At the end of this hall was a huge table top tableau of a dystopian city scene, illuminated only be streetlights and the blue flashing lights of innumerable emergency vehicles. Jimmy Cauty’s Aftermath Dislocation showed innumerable tiny figures, fire police and ambulance, engaged with every crisis. I could have lingered for much longer had not the Dismal attendants harangued us to keep moving. I have since googled him, and find that for £450- to £3000 I could own a tiny piece of similar mayhem, cleverly captioned and encased in an oversized, upturned jam jar. Something unusual for Christmas perhaps?
Emerging onto the light we found the carousel, a proper traditional galloping horses ride which the youngest member of our party was keen to ride. There was, however, as with everything at Dismaland, a twist. One of the pretty horses hung from a hook, and beneath it sat a blood speckled slaughterman with a big knife and a pile of cartons marked LASAGNE. The horsemeat scandal had been pushed to the back of our minds. Until now.

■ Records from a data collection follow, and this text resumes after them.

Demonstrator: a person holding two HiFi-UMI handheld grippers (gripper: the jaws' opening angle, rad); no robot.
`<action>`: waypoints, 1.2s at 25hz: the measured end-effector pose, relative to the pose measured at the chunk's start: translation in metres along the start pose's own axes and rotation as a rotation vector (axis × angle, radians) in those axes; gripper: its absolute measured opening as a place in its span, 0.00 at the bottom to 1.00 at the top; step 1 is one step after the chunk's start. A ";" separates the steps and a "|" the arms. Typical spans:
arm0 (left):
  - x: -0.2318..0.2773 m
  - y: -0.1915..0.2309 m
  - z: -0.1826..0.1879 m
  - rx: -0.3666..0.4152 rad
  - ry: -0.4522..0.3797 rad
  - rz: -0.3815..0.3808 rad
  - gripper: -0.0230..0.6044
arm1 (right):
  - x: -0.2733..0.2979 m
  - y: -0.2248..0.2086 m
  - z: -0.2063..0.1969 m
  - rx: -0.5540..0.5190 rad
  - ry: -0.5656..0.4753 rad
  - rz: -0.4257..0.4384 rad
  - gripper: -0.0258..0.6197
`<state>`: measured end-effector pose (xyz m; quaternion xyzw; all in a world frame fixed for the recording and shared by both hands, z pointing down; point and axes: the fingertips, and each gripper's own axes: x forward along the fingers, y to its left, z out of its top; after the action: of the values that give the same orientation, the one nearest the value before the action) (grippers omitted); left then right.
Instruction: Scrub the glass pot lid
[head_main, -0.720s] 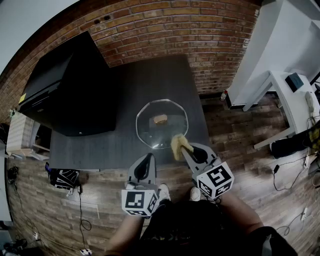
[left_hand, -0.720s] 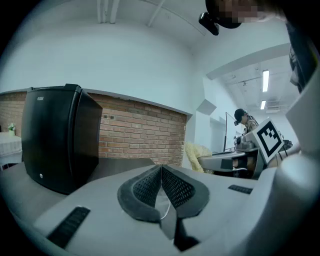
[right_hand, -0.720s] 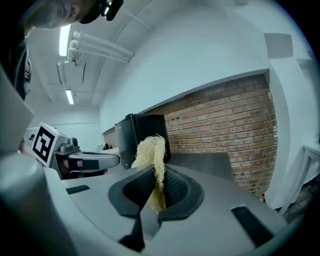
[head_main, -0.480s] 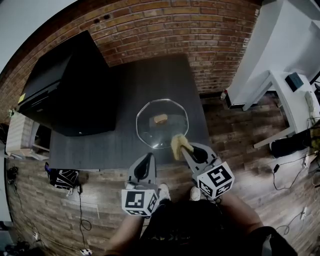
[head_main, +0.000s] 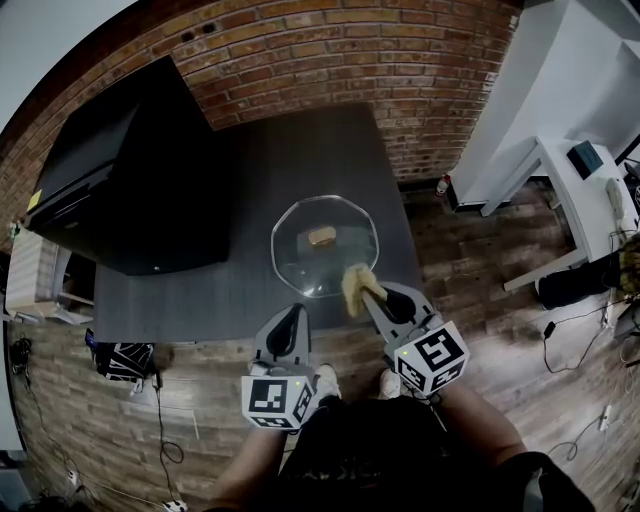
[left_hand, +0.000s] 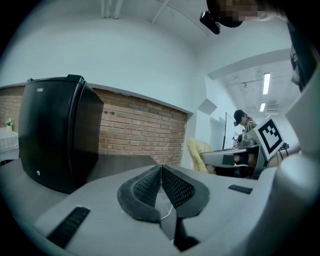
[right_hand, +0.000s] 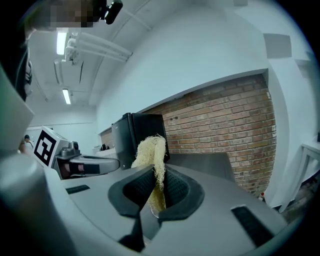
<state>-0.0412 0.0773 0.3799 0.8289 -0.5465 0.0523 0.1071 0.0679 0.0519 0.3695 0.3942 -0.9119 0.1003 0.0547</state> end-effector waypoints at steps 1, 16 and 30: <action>0.001 0.002 -0.001 0.000 0.003 -0.005 0.09 | 0.002 0.000 -0.001 0.002 0.003 -0.008 0.11; 0.021 0.062 -0.026 0.010 0.081 -0.106 0.09 | 0.055 0.010 -0.019 0.058 0.045 -0.126 0.11; 0.042 0.096 -0.070 0.012 0.166 -0.177 0.09 | 0.099 0.023 -0.059 0.077 0.143 -0.205 0.11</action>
<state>-0.1109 0.0198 0.4684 0.8673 -0.4602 0.1146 0.1514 -0.0150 0.0105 0.4418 0.4790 -0.8561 0.1567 0.1142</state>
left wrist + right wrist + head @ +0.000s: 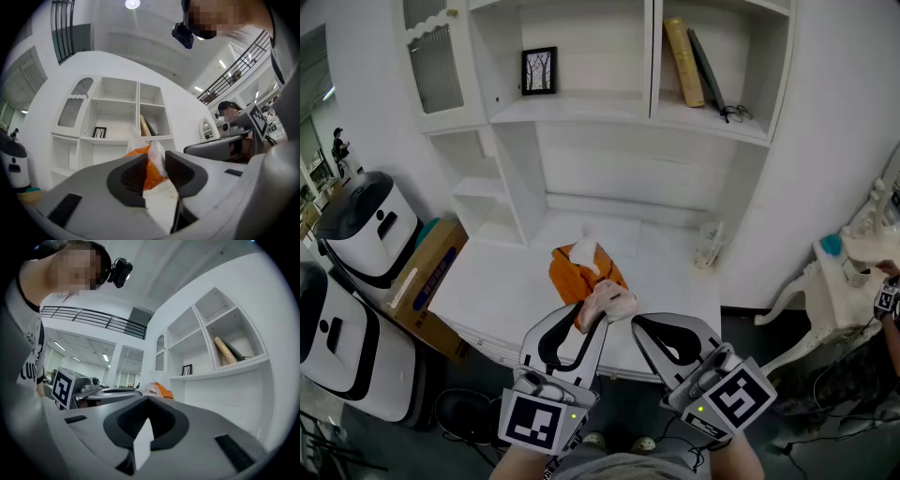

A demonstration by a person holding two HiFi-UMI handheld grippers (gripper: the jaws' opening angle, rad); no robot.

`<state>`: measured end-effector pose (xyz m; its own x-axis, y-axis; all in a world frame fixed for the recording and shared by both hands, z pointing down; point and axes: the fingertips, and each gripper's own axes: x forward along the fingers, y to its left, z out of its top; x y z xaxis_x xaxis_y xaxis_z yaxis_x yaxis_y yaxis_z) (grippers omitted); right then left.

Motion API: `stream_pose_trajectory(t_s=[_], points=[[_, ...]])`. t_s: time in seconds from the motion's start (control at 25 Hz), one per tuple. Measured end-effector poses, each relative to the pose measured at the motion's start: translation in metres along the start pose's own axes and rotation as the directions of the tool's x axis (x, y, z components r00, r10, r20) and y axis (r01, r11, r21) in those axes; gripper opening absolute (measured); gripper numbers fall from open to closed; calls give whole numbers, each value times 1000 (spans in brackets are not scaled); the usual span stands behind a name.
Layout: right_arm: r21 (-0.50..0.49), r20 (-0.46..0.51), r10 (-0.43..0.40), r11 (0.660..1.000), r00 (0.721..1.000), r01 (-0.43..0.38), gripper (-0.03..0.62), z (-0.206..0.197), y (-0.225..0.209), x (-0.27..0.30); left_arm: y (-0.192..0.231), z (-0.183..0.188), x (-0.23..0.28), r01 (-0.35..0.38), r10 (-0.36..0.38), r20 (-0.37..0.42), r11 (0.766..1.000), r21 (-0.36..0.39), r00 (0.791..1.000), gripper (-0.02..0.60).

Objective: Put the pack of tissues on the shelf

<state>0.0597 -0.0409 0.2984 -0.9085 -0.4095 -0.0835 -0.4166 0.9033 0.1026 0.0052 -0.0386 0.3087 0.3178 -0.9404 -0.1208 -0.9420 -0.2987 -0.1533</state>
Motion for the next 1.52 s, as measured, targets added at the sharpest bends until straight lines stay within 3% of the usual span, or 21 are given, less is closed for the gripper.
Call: stream_pose_trajectory(t_s=[0.8,1.0,1.52], points=[[1,3,-4,1000,1000,4,10,-2,-14,-7,-7,2,13,-4,4,6,1000,11,1000,137],[49,21,9,999,1000,-10,11,-2,-26,-14,-15,4,23,-14,14,14,1000,18,1000,135],[54,30,36,998,999,-37,11,-2,-54,-51,-49,14,43,-53,53,31,998,26,998,130]])
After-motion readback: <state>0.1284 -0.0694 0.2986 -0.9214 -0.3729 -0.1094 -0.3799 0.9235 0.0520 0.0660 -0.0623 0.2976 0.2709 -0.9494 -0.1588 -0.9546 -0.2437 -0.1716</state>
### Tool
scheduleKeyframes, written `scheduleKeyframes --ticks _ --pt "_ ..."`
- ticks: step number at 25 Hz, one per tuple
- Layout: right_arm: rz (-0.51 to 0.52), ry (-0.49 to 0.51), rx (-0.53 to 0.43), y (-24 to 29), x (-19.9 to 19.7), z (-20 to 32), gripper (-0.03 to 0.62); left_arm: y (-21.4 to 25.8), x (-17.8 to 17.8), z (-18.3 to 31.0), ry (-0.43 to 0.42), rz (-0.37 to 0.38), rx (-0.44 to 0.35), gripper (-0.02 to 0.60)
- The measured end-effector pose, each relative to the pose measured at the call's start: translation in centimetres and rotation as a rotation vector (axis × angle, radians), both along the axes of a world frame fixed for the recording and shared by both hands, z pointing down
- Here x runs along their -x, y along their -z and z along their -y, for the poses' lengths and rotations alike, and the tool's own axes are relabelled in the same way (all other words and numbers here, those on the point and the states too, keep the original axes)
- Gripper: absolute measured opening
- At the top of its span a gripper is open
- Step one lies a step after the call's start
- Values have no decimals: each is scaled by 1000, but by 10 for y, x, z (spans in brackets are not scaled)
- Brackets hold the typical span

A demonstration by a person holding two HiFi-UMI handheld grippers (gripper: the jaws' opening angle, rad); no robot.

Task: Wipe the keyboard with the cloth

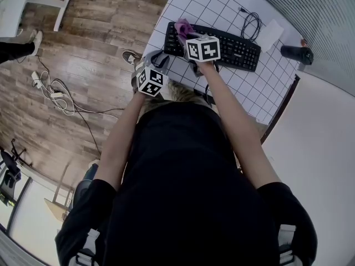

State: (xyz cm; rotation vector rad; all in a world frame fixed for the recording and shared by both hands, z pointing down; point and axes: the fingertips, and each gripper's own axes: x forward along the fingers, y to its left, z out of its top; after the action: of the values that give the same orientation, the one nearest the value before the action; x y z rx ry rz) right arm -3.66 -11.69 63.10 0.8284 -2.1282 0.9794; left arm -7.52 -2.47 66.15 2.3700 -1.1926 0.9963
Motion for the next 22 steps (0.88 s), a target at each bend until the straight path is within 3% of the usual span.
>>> scheduleKeyframes --ticks 22 --pt "26 -1 -1 -1 19 2 66 -1 0 0 -2 -3 9 112"
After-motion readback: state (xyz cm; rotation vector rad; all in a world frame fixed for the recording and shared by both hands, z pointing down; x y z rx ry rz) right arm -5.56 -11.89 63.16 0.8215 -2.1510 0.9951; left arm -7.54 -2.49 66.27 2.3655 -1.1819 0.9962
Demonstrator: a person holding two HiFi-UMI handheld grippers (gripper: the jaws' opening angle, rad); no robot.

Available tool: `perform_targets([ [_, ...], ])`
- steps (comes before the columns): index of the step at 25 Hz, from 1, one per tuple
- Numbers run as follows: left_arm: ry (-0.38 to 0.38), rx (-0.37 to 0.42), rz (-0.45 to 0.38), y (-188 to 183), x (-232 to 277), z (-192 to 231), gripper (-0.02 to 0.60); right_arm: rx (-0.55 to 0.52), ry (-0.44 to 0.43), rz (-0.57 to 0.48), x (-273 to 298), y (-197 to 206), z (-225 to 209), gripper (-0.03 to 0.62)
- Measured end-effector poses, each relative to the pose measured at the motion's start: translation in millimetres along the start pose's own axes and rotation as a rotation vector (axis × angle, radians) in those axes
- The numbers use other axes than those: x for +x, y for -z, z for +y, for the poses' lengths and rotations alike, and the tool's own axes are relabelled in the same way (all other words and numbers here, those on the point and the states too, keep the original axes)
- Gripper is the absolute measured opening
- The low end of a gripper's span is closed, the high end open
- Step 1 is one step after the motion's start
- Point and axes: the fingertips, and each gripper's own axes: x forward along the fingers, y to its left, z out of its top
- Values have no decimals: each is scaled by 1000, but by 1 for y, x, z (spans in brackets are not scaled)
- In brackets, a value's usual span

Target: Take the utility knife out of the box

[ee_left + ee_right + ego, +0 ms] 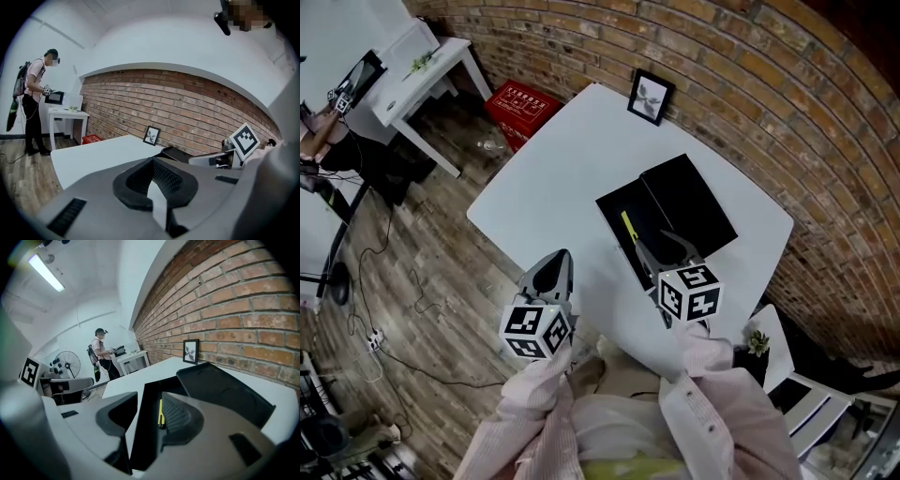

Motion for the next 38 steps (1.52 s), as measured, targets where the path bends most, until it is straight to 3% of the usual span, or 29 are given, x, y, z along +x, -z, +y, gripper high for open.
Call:
perform_targets([
  [12,38,-39,68,14,42,10,-8,-35,10,145,40,18,-12,158],
  [23,99,-74,147,35,74,23,-8,-57,39,372,70,46,-18,156],
  [38,101,-114,186,49,87,39,-8,-94,65,600,93,76,-25,149],
])
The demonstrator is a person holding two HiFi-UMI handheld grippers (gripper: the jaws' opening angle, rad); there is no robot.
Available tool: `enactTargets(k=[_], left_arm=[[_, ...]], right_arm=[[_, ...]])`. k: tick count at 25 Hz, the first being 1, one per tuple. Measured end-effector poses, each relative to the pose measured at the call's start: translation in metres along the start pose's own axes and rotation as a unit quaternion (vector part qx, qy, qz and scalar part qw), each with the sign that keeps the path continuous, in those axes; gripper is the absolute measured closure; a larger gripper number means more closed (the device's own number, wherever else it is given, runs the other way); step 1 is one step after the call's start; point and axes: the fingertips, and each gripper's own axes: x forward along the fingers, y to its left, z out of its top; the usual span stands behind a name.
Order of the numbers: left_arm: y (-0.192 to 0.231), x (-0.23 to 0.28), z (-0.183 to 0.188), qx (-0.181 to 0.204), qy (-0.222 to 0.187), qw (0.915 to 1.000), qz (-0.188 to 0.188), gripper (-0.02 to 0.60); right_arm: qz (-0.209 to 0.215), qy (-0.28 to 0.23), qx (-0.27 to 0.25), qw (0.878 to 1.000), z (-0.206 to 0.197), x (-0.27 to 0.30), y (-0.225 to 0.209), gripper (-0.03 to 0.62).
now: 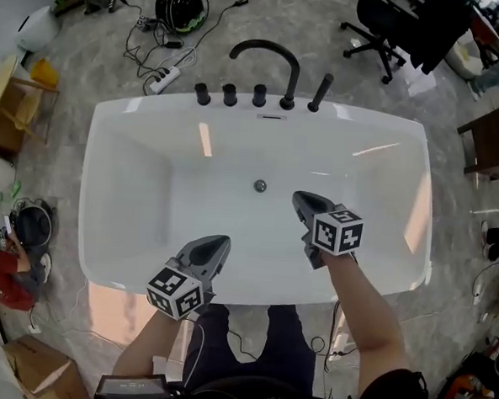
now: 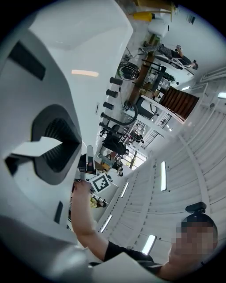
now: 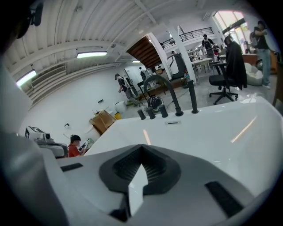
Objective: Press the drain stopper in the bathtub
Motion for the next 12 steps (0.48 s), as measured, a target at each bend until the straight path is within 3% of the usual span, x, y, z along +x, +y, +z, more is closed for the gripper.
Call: enactTargets(k=[12], left_arm=[[-0.062,-0.038,0.066,0.03,-0.032,0.999,-0.004,0.574]], right_arm=[[0.051,-0.083,-0.043,0.994,0.07,-0.118,0.089,0.579]])
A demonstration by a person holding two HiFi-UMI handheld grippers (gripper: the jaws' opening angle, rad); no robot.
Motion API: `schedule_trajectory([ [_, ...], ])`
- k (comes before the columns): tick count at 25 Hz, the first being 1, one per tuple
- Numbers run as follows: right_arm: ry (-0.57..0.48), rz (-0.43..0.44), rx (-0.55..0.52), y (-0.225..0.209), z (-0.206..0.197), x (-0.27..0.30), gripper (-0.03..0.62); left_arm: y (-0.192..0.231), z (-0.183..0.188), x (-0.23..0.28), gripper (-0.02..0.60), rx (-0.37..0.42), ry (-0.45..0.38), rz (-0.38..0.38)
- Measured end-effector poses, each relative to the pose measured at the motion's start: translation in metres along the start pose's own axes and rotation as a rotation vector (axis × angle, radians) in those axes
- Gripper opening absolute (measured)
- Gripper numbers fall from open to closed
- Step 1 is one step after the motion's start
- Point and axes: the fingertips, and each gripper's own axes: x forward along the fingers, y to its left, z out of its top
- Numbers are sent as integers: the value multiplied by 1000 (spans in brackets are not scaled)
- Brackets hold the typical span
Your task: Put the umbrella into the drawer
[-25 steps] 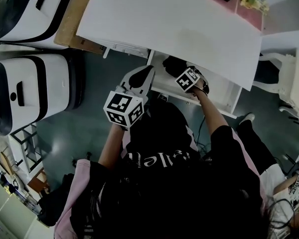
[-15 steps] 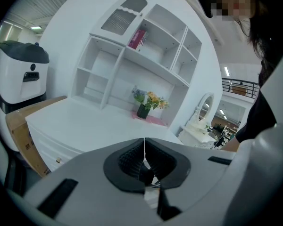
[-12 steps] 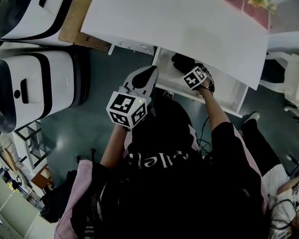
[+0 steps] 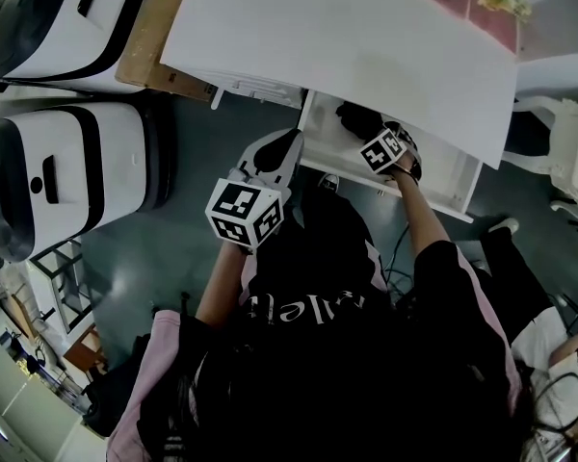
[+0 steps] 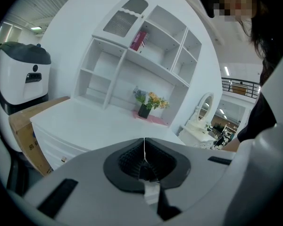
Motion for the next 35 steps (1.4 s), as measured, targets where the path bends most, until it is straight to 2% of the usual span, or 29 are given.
schedule_trajectory([
  [6,-55,-31,31,0,4,-36,293,-3,5,-2,17,16,-10,-40],
  [10,-118,-49,109,2,7,-68,291,-11,9,-2,17,30,-14,-82],
  [18,-390,-83,430,13,33,-159,291,-25,20,-8,17,68,-16,-184],
  [26,-733,-127,713,31,55,-258,291,-42,31,-35,17,113,-34,-286],
  [30,-878,-134,789,53,69,-306,291,-42,32,-59,17,136,-37,-330],
  [35,-978,-172,803,87,85,-348,291,-38,30,-90,17,156,-39,-371],
])
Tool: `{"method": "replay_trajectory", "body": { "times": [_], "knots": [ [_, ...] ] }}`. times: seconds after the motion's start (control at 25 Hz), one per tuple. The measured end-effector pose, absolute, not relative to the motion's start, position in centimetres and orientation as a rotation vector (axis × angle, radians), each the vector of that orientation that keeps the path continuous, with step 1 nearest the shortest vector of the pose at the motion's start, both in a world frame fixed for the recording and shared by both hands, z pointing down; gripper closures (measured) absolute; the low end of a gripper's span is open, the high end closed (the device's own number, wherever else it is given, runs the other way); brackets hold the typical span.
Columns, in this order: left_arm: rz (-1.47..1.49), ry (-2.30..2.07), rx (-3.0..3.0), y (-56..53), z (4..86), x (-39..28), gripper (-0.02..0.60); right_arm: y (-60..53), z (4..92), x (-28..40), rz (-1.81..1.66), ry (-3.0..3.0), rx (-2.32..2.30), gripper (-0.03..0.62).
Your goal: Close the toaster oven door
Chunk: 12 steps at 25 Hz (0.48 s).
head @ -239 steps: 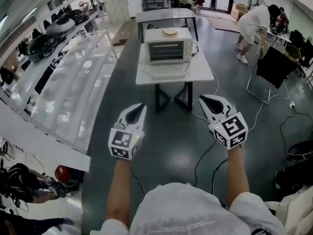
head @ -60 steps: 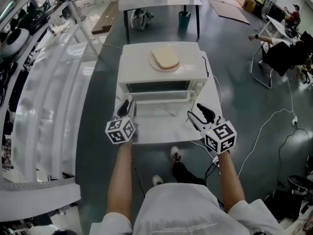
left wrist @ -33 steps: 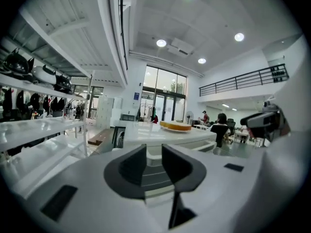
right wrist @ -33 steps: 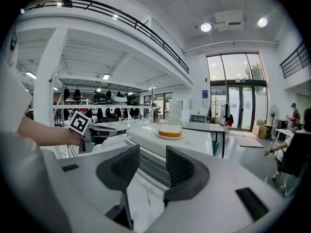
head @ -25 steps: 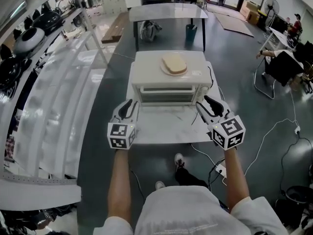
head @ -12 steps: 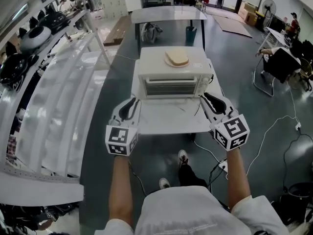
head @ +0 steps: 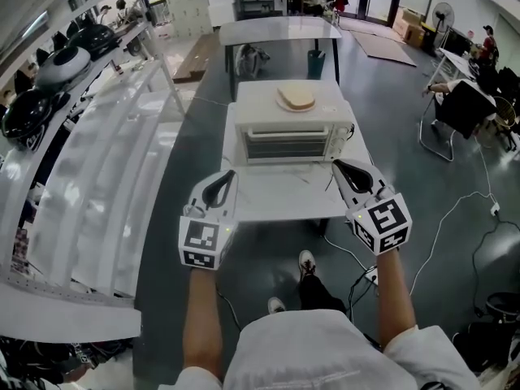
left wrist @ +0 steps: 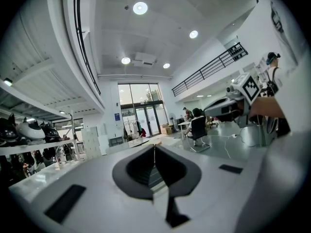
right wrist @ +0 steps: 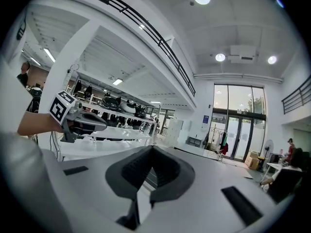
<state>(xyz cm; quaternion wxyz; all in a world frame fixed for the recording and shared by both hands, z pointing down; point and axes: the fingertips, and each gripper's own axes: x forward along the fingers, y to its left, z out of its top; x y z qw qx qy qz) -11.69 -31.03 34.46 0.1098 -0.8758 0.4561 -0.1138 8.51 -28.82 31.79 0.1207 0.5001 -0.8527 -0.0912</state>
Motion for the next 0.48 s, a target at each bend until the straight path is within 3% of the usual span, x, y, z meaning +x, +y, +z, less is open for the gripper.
{"method": "replay_trajectory", "body": {
  "times": [0.48],
  "knots": [
    [-0.28,1.293,-2.561,-29.7,32.3,-11.4,0.56,-28.5,31.0,7.2,-0.304,-2.504,1.418,0.579]
  ]
}}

Migrants however is the present media topic, and here too there was a dark interpretation. On a pool next to the carousel one could pay £1 to drive, by remote control, the rubber dinghies packed with migrants, or a gunboat, beneath the white cliffs of Dover. Drowned bodies bobbed in the water, and the lights from the carousel reflected, like blood, on the dark water.
What did the youngest member find most remarkable about this attraction, a theme park “not suitable for children”? The prize must go to one of a series of nightmare cakes with human teeth in the tent devoted to the Sleep of Reason.
And the scariest? That was undoubtedly the old lady attacked by seagulls, on a park bench. Our young companion is too young to have read the recent accounts of herring gulls killing small dogs and a tortoise, but she did NOT wish to sit beside it. The dismal attendant looked on with admirable detachment.
Dismaland was thronged with people interacting with the artworks, watching the foul mouthed Punch and Judy by Julie Burchill, just sitting in the deckchairs admiring the vista of decay or pondering the posters. It made an excellent day out.
Brilliant piece of writing,and seemingly an entertaining day out.
Thanks so much! I’m glad you enjoyed the account. It’s rewarding to know.